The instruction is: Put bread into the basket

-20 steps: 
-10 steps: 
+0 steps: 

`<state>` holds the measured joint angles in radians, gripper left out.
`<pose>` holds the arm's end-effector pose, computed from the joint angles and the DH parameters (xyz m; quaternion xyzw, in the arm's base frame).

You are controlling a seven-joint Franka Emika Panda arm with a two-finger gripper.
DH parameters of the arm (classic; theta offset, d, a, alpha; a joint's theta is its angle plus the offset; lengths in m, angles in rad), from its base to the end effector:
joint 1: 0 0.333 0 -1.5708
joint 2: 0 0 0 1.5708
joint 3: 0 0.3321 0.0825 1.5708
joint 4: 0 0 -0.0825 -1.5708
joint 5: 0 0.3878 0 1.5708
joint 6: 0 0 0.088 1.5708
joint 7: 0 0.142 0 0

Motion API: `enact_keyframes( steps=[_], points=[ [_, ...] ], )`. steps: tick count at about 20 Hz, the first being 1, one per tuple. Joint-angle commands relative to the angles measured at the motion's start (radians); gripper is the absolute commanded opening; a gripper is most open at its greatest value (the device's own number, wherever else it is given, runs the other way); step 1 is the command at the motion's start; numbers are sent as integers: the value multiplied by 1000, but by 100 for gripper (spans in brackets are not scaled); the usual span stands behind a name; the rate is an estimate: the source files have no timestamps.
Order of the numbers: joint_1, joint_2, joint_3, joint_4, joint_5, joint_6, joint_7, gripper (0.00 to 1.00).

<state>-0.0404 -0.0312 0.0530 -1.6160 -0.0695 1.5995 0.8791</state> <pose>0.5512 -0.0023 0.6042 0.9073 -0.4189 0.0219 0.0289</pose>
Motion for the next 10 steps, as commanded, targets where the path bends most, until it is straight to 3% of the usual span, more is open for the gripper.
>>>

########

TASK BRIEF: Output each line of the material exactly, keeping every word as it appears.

FINISHED TASK:
The instruction is: Put bread into the basket

-20 steps: 
-10 steps: 
+0 steps: 

`<state>` holds the measured joint angles in radians, gripper left out.
`<pose>` holds the arm's end-effector pose, computed from the joint angles and the DH parameters (xyz m; quaternion xyzw, in the arm's base frame).

You are controlling a seven-joint Franka Emika Panda arm with a two-finger gripper.
DH parameters of the arm (classic; theta offset, d, a, alpha; a joint's theta is its angle plus the offset; lengths in m, angles in rad), from its base to the end effector:
joint 1: 0 0.333 0 -1.5708
joint 2: 0 0 0 1.5708
joint 3: 0 0.3321 0.0825 1.5708
joint 4: 0 0 -0.0825 -1.5708
joint 5: 0 0.3878 0 1.5708
joint 6: 0 0 0.088 1.5708
joint 7: 0 0.142 0 0

Motion API: `enact_keyframes( steps=[_], points=[ [_, ...] ], )`. steps: tick count at about 20 Hz, the first being 1, one per tuple. Joint-angle commands relative to the angles measured at the motion's start (radians); gripper is the absolute commanded opening; a gripper is most open at its greatest value (the device's own number, wherever else it is given, runs the other way); step 1 is the command at the motion's start; numbers are sent as integers: the value multiplied by 1000, but by 100 for gripper (spans in brackets are not scaled); the usual span stands behind a name; the rate is an estimate: the source files have no timestamps.
Order of the numbers: joint_1, joint_2, joint_3, joint_4, joint_5, joint_6, joint_7, gripper (0.00 to 1.00).

<state>-0.0404 -0.0312 0.0530 -1.6160 -0.0695 1.5995 0.8791</state> <pose>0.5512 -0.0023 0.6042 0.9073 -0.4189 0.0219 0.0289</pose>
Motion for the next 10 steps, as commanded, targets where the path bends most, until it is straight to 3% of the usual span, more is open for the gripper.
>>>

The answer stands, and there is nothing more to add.